The small-cap rally is far from done, says Todd Gordon of TradingAnalysis.com, who argues that the charts point to even more gains for the group tracked by the Russell 2000.
“The Russell has been rallying sharply based on anticipated domestic policies that might be put through, namely tax reform, which would benefit small-caps the most,” he said Tuesday on CNBC’s “Trading Nation.” “So we’re seeing a little bit of resurgence here.”
To determine how high the Russell 2000 could rally, Gordon looks at the Russell-tracking IWM ETF. He says that the current consolidation in IWM could actually see a repeat of the last time there was a pullback. Essentially, Gordon points to a slight pullback in IWM at the beginning of September and says the slight drop in IWM at the beginning of this month mirrors the distance of the first.
This “symmetry” leads Gordon to believe that IWM is “ripe for a trade.” In fact, Gordon sees the IWM heading up to $152 if it were to repeat its moves in September.
As a result, Gordon is buying the Nov. 3 weekly 150-strike calls and selling the Nov. 3 weekly 152-strike calls for a total cost of about 78 cents, or $78 per options spread. The $78 paid for the trade is Gordon’s maximum risk, which he could lose if IWM closes below $150 on Nov. 3 expiration. But if IWM were to close above $152 on Nov. 3, then Gordon would see a maximum reward of $122.
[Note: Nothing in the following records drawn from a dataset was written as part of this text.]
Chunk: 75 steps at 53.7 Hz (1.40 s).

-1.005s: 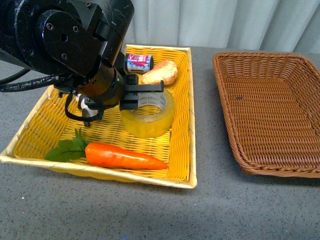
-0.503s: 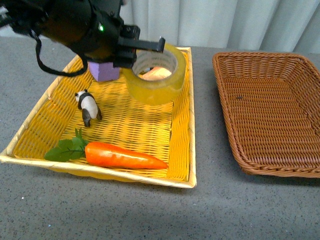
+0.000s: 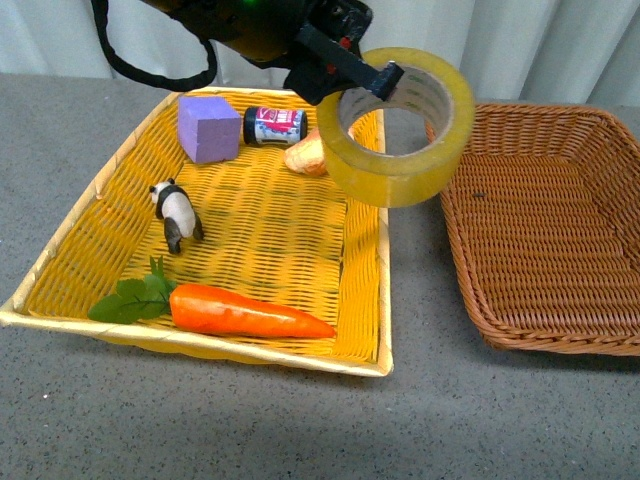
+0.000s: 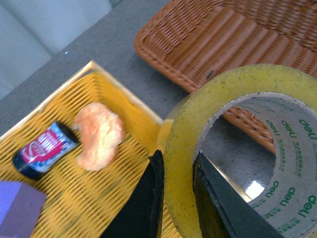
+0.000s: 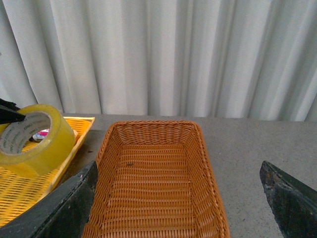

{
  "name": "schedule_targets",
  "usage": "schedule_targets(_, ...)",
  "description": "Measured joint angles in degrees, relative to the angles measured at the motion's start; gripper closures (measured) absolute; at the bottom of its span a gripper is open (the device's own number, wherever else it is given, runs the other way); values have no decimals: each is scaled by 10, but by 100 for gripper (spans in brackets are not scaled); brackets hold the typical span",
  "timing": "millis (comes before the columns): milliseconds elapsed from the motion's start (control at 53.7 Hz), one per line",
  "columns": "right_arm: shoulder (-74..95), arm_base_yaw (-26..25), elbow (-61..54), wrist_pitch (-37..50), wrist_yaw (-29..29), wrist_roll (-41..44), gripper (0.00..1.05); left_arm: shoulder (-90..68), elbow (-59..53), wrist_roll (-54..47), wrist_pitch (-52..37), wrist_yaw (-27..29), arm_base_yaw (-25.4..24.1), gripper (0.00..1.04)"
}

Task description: Move tape to another basket

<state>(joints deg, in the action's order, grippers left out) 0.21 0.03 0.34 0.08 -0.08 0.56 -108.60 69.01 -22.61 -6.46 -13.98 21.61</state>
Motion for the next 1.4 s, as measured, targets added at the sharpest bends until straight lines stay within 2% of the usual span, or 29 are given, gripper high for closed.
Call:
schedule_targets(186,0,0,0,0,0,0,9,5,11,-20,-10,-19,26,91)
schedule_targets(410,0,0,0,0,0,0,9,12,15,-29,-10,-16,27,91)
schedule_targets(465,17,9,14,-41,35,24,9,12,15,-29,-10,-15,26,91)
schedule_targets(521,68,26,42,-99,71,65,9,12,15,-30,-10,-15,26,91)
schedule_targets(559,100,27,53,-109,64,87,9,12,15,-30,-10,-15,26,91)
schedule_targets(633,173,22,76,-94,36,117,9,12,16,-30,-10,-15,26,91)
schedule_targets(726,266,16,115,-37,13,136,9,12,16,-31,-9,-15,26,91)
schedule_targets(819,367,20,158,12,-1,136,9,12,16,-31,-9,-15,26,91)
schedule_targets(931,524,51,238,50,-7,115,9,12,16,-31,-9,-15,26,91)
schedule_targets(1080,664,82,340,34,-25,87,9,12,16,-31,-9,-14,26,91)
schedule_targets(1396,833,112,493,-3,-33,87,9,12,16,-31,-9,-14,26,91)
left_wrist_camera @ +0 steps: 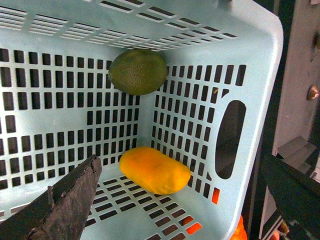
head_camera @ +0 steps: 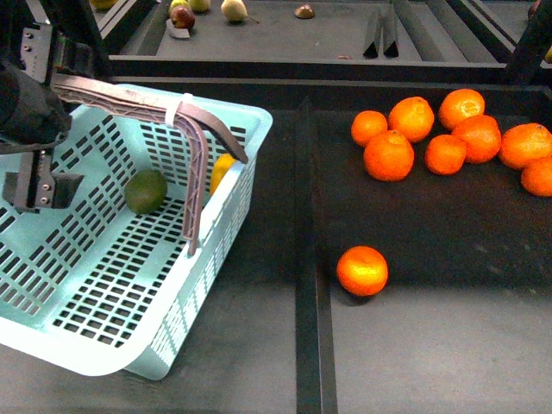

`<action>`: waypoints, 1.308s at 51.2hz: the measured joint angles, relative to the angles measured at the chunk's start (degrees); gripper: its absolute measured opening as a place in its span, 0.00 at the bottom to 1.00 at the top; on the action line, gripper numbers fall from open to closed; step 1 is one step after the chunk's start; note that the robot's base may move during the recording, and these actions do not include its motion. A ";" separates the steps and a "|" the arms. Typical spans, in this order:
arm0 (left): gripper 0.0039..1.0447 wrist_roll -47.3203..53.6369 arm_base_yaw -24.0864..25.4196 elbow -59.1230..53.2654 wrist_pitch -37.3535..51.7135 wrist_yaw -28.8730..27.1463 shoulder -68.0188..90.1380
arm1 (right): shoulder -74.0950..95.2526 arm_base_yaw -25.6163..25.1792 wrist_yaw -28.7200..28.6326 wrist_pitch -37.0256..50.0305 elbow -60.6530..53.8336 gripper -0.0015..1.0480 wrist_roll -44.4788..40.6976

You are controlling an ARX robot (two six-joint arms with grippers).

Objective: Pick mango and avocado into basket

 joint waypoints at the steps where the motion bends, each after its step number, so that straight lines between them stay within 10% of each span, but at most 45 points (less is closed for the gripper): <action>1: 0.94 0.09 0.28 -0.31 -0.50 0.04 -0.48 | 0.00 0.00 0.00 0.00 0.00 0.93 0.00; 67: 0.94 -10.14 -3.08 18.75 16.50 2.78 1.97 | 0.00 0.00 -0.02 0.00 0.00 0.93 0.00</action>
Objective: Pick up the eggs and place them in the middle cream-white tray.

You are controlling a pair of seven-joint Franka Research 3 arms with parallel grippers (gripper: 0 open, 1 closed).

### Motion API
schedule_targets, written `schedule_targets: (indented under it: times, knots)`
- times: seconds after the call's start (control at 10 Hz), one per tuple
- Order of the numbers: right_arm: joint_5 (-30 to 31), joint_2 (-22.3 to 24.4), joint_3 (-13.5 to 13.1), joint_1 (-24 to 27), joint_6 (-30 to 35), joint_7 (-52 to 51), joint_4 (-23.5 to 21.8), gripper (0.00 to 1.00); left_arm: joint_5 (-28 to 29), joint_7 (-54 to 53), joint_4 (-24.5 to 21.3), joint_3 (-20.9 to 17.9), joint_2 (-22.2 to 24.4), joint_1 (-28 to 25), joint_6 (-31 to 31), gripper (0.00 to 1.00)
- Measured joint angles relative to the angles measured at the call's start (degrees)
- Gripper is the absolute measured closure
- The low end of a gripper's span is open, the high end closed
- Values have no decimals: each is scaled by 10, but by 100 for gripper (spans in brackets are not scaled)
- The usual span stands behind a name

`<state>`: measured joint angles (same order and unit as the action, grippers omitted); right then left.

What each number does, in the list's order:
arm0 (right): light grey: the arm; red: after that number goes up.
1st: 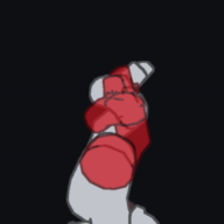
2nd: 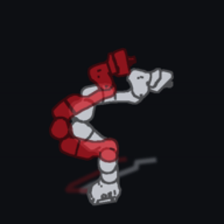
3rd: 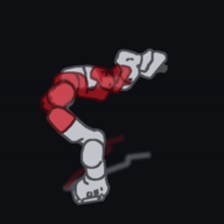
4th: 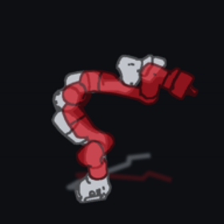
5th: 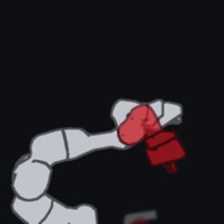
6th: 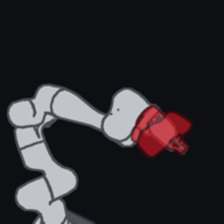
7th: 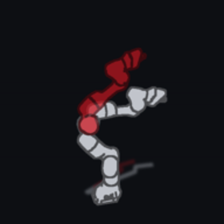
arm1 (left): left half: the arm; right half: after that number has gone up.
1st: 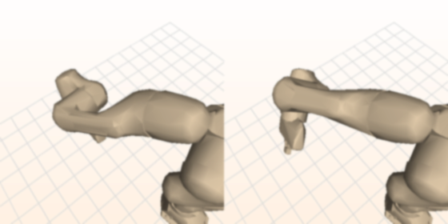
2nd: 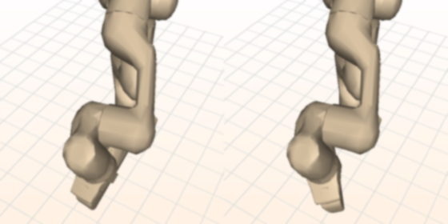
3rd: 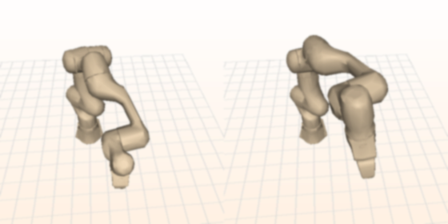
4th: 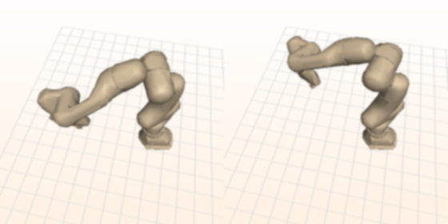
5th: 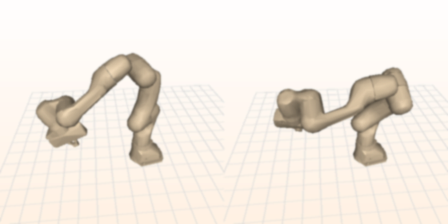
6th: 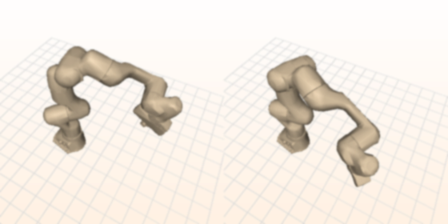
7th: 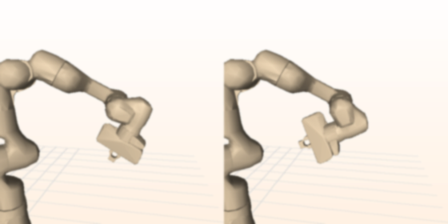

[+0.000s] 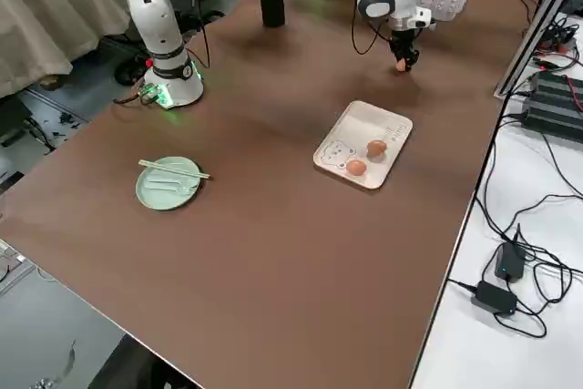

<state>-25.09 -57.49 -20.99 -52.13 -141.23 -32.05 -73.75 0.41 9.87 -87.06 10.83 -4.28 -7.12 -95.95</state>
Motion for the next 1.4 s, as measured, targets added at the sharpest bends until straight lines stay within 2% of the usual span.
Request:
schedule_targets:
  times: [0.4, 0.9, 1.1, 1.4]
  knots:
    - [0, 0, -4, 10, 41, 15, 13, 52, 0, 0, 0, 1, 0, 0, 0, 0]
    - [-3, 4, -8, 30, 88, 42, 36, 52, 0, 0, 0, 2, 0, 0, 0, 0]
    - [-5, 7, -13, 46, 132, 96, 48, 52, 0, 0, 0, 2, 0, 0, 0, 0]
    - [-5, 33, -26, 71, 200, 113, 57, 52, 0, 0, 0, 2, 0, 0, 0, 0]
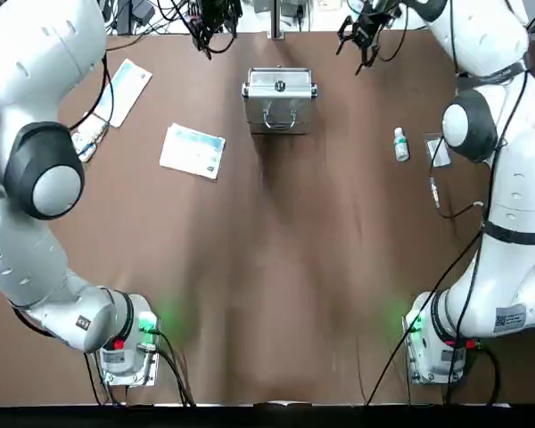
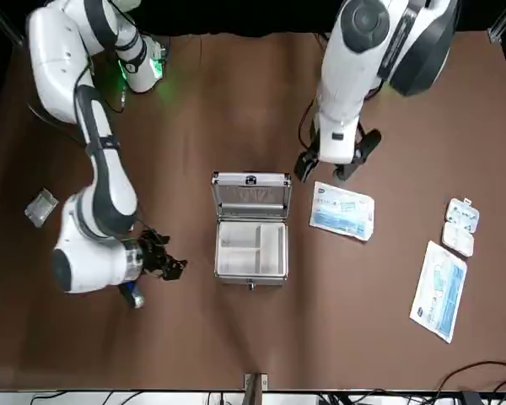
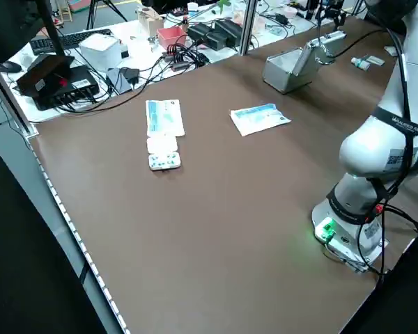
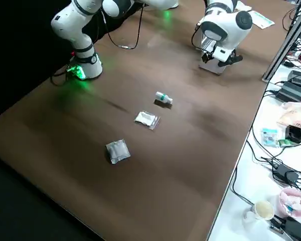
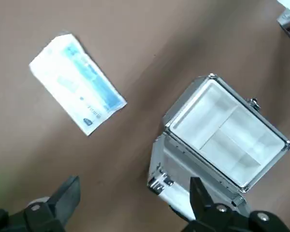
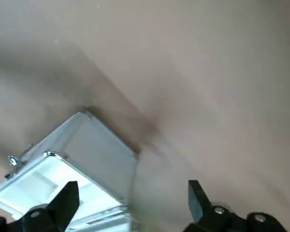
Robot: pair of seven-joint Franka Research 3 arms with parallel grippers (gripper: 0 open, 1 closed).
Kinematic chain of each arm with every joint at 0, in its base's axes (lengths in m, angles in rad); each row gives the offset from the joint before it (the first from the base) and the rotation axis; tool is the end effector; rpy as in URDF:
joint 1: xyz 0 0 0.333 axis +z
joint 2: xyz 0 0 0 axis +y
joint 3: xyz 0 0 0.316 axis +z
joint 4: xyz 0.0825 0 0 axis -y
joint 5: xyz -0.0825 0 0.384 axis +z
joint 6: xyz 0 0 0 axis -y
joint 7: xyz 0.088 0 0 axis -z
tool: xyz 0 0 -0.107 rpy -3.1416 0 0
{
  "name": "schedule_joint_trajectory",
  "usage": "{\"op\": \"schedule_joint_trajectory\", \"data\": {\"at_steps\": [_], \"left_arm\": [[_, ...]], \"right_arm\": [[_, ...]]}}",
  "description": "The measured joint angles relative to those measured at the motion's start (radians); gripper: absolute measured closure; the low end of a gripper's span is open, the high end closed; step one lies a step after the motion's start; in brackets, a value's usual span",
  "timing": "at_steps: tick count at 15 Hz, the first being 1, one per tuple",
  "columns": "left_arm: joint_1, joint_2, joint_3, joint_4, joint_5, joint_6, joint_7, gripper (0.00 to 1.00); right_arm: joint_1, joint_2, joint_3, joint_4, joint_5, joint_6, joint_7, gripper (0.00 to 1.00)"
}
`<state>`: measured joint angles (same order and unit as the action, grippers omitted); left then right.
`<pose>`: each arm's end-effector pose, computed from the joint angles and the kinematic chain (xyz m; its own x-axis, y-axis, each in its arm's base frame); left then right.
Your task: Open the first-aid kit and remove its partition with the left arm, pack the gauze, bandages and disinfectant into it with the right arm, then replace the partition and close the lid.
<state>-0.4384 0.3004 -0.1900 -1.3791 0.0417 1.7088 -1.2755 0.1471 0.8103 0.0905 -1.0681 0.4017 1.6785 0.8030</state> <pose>0.5407 -0.3664 0.5493 0.7953 0.6062 -0.0038 0.6059 -0.7947 0.0372 0.7200 0.1913 0.3424 0.7195 -0.5248 -0.4548 -0.6432 -0.7506 -0.1513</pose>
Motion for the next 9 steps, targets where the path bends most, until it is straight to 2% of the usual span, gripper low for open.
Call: {"op": "schedule_joint_trajectory", "data": {"at_steps": [7,9], "left_arm": [[-0.001,0.080,0.000,0.000,0.000,0.151,0.315,0.00],[-0.003,0.102,0.000,0.000,0.000,0.203,0.411,0.00]], "right_arm": [[-0.087,-0.111,-0.001,-0.004,-0.189,-0.083,-0.418,0.00],[-0.111,-0.135,-0.001,-0.031,-0.230,-0.093,-0.524,0.00]]}}
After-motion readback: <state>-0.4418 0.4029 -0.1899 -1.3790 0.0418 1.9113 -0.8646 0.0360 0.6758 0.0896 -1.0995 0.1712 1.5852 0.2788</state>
However, to prevent the possible $78 loss, Gordon picks a certain level at which to stop out of the trade. He sees “support” at the IWM’s recent breakout point at $148, and says he will absolutely exit the trade if IWM drops below that point.
“If we were to break back below that level, I want to get out of this trade, contain my risk,” he explained. “Otherwise if that support holds, we should be able to reach up to around $152 in IWM.”
IWM is currently up 10 percent year to date, seeing a big rally back in August amid whispers of tax reform.